> **WHAT YOU WILL DO**:
For the records below, copy exactly the span that begins at the line containing "tag the brown" and stops after the line containing "point(163, 73)", minus any pictures.

**** ENTRIES PROVIDED

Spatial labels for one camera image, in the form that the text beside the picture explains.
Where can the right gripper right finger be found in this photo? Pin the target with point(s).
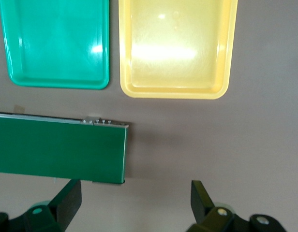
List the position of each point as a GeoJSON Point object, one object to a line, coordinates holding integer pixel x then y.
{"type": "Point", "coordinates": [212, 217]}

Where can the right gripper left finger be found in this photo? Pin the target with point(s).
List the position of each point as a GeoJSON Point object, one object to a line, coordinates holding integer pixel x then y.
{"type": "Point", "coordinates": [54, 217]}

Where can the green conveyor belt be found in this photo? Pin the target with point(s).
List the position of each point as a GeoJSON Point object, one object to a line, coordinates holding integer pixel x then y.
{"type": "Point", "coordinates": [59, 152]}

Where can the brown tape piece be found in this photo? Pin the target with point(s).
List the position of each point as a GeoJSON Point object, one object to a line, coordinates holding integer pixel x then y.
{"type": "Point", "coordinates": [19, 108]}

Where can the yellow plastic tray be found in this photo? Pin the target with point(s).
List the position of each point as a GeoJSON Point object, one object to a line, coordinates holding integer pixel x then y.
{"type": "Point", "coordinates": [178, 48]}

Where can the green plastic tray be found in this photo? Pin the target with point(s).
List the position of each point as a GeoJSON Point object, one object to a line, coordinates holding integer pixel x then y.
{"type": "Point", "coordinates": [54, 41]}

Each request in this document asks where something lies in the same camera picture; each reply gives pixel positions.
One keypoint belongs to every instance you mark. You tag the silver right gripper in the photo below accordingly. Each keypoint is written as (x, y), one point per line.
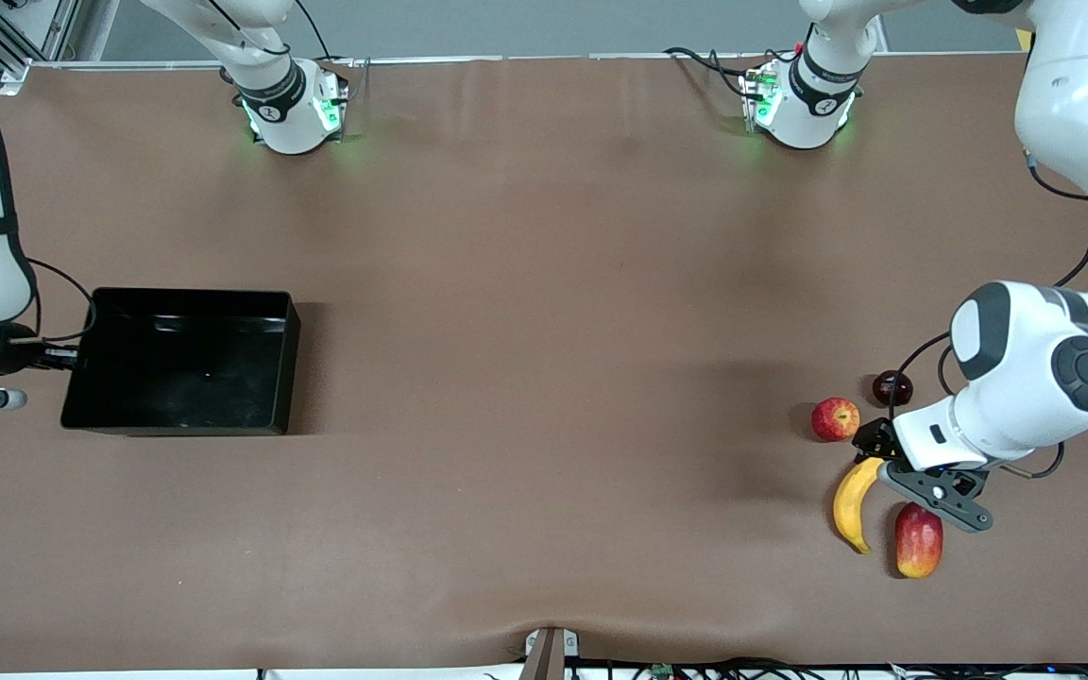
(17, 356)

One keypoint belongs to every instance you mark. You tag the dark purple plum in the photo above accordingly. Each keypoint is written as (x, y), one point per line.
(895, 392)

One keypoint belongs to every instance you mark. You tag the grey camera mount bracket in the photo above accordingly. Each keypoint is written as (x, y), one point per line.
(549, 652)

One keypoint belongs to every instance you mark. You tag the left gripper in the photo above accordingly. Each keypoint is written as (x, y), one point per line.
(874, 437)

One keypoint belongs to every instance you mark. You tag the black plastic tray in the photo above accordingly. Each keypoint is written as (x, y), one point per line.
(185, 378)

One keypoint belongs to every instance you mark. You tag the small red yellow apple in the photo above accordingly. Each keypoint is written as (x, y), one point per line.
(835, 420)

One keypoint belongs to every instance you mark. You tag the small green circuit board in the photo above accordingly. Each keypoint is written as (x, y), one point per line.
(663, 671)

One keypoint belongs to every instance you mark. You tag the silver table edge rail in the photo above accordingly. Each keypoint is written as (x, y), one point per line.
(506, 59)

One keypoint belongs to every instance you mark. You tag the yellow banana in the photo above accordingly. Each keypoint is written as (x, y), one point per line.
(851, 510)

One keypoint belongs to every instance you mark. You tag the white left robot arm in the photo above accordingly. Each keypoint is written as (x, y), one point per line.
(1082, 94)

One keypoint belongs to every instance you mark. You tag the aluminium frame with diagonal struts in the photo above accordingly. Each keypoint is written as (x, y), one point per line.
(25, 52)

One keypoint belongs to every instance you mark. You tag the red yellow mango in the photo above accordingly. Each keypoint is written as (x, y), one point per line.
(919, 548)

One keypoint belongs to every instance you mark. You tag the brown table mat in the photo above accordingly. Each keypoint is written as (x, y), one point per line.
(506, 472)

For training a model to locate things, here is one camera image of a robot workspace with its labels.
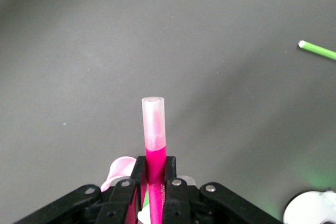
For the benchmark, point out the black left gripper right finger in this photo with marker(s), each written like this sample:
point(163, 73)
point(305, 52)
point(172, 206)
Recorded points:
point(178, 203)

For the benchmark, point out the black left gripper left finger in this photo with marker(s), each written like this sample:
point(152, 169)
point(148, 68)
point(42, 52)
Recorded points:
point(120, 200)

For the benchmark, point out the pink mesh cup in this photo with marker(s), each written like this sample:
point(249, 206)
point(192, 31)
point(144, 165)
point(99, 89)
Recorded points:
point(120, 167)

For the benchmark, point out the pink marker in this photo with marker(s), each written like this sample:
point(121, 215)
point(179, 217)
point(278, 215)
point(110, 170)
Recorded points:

********
**** ENTRIES PROVIDED

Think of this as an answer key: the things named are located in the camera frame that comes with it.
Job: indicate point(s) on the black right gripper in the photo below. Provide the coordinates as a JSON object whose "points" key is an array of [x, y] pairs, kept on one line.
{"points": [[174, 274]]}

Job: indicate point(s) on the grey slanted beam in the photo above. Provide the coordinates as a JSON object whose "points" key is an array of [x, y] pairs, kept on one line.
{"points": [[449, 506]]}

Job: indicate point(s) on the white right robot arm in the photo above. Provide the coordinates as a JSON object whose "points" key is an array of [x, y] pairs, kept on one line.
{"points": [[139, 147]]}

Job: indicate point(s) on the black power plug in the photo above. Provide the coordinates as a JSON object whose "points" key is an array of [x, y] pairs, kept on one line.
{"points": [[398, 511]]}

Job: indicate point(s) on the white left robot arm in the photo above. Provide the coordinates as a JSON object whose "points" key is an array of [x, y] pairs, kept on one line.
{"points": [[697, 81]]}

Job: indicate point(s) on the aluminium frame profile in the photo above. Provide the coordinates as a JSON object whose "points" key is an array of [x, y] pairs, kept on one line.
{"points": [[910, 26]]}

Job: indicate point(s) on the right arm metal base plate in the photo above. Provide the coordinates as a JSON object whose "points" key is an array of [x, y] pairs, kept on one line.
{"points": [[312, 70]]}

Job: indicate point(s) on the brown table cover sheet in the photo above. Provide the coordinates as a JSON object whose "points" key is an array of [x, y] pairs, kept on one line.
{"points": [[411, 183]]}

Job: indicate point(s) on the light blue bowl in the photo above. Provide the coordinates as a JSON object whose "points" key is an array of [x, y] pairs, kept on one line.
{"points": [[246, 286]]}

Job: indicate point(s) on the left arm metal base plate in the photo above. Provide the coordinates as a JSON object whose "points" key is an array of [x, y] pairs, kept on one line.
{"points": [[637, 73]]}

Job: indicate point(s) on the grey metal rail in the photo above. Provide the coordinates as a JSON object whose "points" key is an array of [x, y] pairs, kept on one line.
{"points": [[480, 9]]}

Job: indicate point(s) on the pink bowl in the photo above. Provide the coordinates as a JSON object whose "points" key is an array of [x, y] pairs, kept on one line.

********

> **SOLUTION FOR THIS PROBLEM**:
One keypoint belongs to every instance you mark. You tag the brown table mat in the photo above accordingly. Each keypoint is written as (x, y), one point per line.
(506, 472)

For training a model to locate things, here is one camera image of a robot workspace with its labels.
For the benchmark, point out the black left gripper right finger in this photo with marker(s), each written like this sample:
point(163, 73)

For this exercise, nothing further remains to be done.